> **Required action**: From the very first line of the records through the line that contains "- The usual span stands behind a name", repeat everything exactly except the pictures, and add nothing.

> **Data for processing**:

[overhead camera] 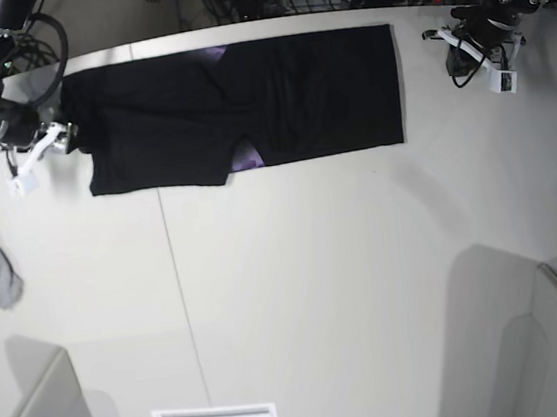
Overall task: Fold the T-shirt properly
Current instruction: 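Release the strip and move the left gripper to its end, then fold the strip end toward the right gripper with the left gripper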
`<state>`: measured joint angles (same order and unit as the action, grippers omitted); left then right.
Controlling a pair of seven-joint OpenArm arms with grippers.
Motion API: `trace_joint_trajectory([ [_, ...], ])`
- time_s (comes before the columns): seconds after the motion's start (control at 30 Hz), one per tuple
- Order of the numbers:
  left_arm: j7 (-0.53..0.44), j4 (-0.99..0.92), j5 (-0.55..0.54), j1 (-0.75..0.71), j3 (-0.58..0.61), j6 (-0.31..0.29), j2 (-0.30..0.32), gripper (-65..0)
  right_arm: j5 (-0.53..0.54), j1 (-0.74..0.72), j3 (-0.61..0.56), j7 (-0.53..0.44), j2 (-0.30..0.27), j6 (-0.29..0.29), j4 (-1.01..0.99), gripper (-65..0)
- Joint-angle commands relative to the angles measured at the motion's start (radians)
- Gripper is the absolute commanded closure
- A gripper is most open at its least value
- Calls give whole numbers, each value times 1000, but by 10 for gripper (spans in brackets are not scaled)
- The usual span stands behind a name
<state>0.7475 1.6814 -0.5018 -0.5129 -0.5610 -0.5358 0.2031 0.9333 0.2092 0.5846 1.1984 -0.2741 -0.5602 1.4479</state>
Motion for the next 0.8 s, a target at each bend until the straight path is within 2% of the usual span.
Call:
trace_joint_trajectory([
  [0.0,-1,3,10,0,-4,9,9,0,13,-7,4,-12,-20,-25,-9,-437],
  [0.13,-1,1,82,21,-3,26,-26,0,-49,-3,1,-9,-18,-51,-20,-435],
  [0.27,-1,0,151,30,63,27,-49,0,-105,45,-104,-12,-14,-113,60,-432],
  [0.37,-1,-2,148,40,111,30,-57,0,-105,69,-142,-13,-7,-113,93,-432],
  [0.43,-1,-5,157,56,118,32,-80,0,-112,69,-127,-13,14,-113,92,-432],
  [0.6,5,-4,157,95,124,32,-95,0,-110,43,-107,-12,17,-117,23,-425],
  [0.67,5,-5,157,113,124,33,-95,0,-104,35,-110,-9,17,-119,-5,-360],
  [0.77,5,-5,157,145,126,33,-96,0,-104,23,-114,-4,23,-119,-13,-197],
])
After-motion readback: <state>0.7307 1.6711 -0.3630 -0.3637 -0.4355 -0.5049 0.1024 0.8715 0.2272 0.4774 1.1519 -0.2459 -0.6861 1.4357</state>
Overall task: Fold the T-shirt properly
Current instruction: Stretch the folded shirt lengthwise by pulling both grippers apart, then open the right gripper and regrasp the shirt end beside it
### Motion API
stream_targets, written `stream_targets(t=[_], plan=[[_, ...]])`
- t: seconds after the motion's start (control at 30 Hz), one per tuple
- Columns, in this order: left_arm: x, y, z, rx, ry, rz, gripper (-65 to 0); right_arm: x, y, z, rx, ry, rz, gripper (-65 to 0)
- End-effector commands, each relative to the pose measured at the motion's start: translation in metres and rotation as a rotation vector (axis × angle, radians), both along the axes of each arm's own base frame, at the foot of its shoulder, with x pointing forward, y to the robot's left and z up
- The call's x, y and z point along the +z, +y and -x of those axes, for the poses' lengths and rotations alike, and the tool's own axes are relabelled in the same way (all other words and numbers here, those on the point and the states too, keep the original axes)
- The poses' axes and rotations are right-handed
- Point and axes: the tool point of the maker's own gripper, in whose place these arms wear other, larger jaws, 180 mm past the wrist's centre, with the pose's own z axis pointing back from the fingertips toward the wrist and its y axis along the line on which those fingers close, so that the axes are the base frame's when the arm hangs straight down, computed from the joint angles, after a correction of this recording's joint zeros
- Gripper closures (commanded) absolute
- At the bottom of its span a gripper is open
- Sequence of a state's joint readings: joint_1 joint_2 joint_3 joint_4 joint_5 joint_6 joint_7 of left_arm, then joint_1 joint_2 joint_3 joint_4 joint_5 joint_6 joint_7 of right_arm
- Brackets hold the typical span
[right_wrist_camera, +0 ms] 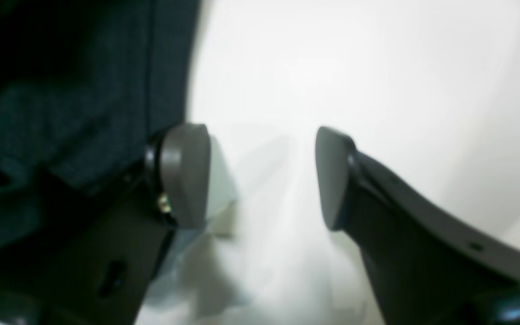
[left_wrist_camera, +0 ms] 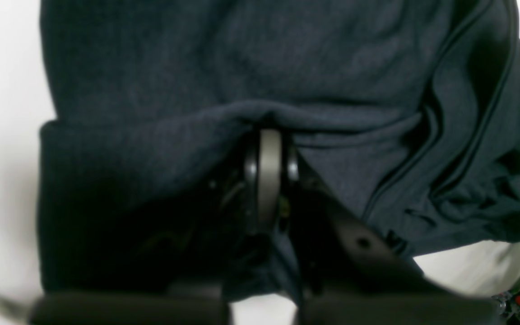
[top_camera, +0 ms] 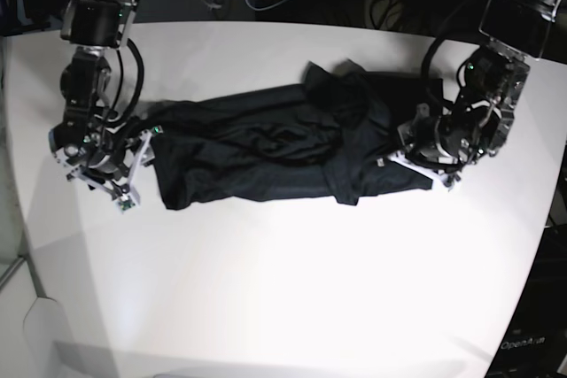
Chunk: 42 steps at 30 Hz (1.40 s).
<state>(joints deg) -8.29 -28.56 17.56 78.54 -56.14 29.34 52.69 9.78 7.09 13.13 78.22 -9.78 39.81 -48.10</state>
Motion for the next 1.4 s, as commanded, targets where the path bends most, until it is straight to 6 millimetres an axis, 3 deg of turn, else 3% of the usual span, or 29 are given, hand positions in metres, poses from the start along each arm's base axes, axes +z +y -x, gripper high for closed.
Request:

> **Output of the exercise**:
[overhead camera] 
Overall task: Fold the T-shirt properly
Current instruction: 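Release the strip and move the left gripper to its end, then fold the strip end toward the right gripper with the left gripper
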`<state>`: measured joint angles (same order and unit as the action, grippers omitted); left then right.
Controlling a pair of seven-joint OpenArm arms with grippers.
Motion API: `trace_joint_trajectory([ [_, ...], ])`
- time_s (comes before the columns): seconds after the motion's start (control at 30 Hz), one per tuple
- Order of the numbers:
  left_arm: j7 (-0.53..0.44), j4 (-0.99..0.92), j5 (-0.55..0.54), j1 (-0.75..0.71), j3 (-0.58..0.61), j6 (-0.31..0.29), j2 (-0.30..0.32), gripper (-65..0)
  right_arm: j5 (-0.53..0.54), j1 (-0.74..0.72), j3 (-0.61..0.56), j7 (-0.53..0.44), j2 (-0.30..0.27), j6 (-0.29..0.29), j4 (-1.01..0.99), gripper (-65..0)
- Joint-angle commands relative to the angles measured at the motion's start (radians)
- Gripper is the absolute commanded closure
- A gripper is most open at its least value
- Calls give whole numbers, each value times 1000, but by 10 for gripper (spans in brackets are not scaled)
- The usual span stands behind a name

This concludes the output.